The problem:
If a line in the records contains the string "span", show that line.

Items from a dataset
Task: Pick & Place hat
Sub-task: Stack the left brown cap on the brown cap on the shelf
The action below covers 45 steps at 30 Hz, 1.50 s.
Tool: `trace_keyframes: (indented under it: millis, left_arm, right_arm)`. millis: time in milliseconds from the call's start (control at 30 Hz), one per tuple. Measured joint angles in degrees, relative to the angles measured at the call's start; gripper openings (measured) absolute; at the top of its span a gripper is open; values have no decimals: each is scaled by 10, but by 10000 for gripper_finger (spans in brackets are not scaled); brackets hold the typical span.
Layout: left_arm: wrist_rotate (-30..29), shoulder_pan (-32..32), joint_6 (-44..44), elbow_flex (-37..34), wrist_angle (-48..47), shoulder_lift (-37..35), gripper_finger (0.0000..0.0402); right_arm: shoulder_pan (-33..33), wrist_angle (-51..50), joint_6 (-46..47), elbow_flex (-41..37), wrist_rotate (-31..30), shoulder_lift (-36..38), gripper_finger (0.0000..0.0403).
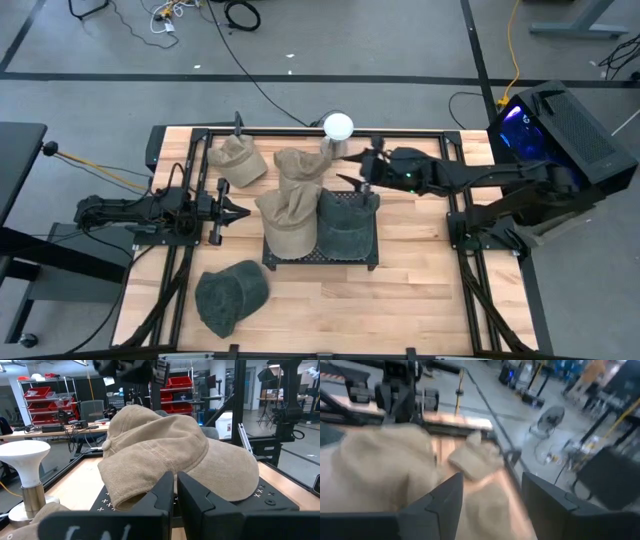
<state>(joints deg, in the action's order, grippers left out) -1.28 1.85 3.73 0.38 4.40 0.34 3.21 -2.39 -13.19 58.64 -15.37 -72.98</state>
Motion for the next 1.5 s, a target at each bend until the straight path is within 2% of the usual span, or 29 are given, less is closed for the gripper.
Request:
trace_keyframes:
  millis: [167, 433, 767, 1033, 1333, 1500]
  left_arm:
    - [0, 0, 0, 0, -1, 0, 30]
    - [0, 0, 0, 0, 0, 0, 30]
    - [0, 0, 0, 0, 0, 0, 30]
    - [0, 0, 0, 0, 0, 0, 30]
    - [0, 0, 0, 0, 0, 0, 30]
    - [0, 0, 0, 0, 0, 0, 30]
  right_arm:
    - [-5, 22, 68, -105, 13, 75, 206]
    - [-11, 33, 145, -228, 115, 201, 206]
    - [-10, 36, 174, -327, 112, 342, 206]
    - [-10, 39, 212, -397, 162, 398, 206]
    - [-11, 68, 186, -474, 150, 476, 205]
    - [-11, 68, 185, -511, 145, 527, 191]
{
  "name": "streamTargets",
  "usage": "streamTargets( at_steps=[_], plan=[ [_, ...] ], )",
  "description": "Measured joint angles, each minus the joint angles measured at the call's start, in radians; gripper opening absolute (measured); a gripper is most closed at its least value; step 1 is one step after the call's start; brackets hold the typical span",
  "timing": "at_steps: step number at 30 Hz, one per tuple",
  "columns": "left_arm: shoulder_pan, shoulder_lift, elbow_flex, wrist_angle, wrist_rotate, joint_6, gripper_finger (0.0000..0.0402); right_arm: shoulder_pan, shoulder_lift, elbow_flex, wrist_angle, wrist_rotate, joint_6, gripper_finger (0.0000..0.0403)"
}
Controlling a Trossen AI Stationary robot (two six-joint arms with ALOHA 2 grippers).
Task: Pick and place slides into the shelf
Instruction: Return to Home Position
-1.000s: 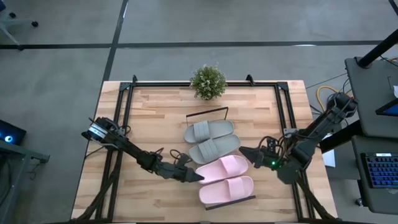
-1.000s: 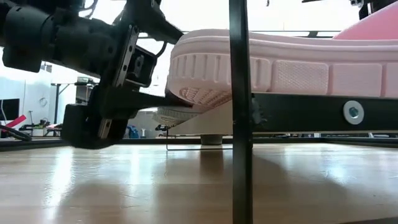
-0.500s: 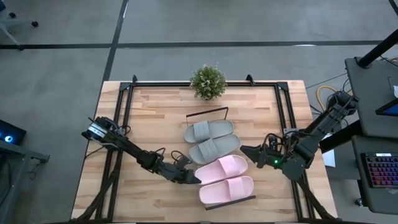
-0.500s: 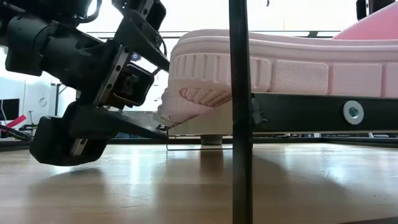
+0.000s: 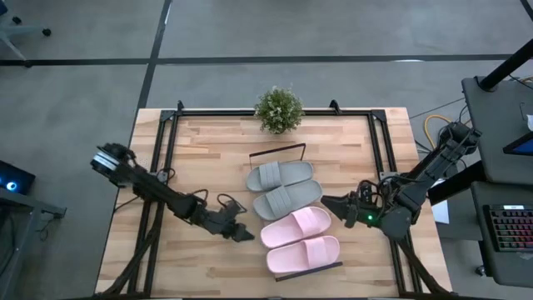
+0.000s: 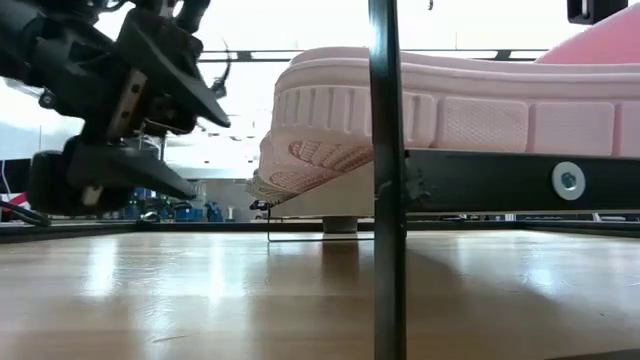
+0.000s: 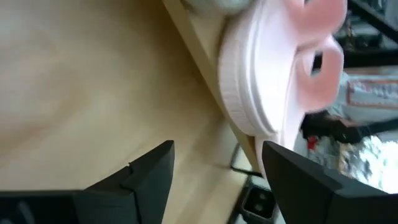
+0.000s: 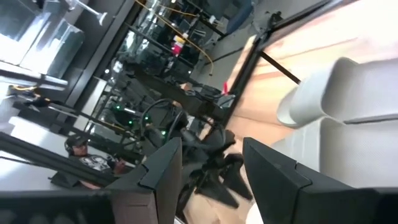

Output of the task:
Tool: `trace_keyframes: (indented under it: millis, left_arm, right_arm)`. millis: time in milliseconds from the call's start (control at 30 Hz), one per tuple. Measured joint angles in degrees, relative to the angles measured at the call's start; gripper openings (measured) absolute; at the top of its span a gripper is open; values have no decimals: each is scaled by 10, but by 10000 for gripper_finger (spans in brackets are not scaled); brackets hold the typical span.
Motion for the next 1.5 s, a target at each bend until the straight path is within 2% of the usual span, or 29 are given, less is closed for the gripper.
  "description": "Measured joint angles, each minus the joint angles measured at the call's start, in radians; gripper opening absolute (measured); a gripper is most closed at its least value; step 1 is one step after the call's start; brackets hold the typical span",

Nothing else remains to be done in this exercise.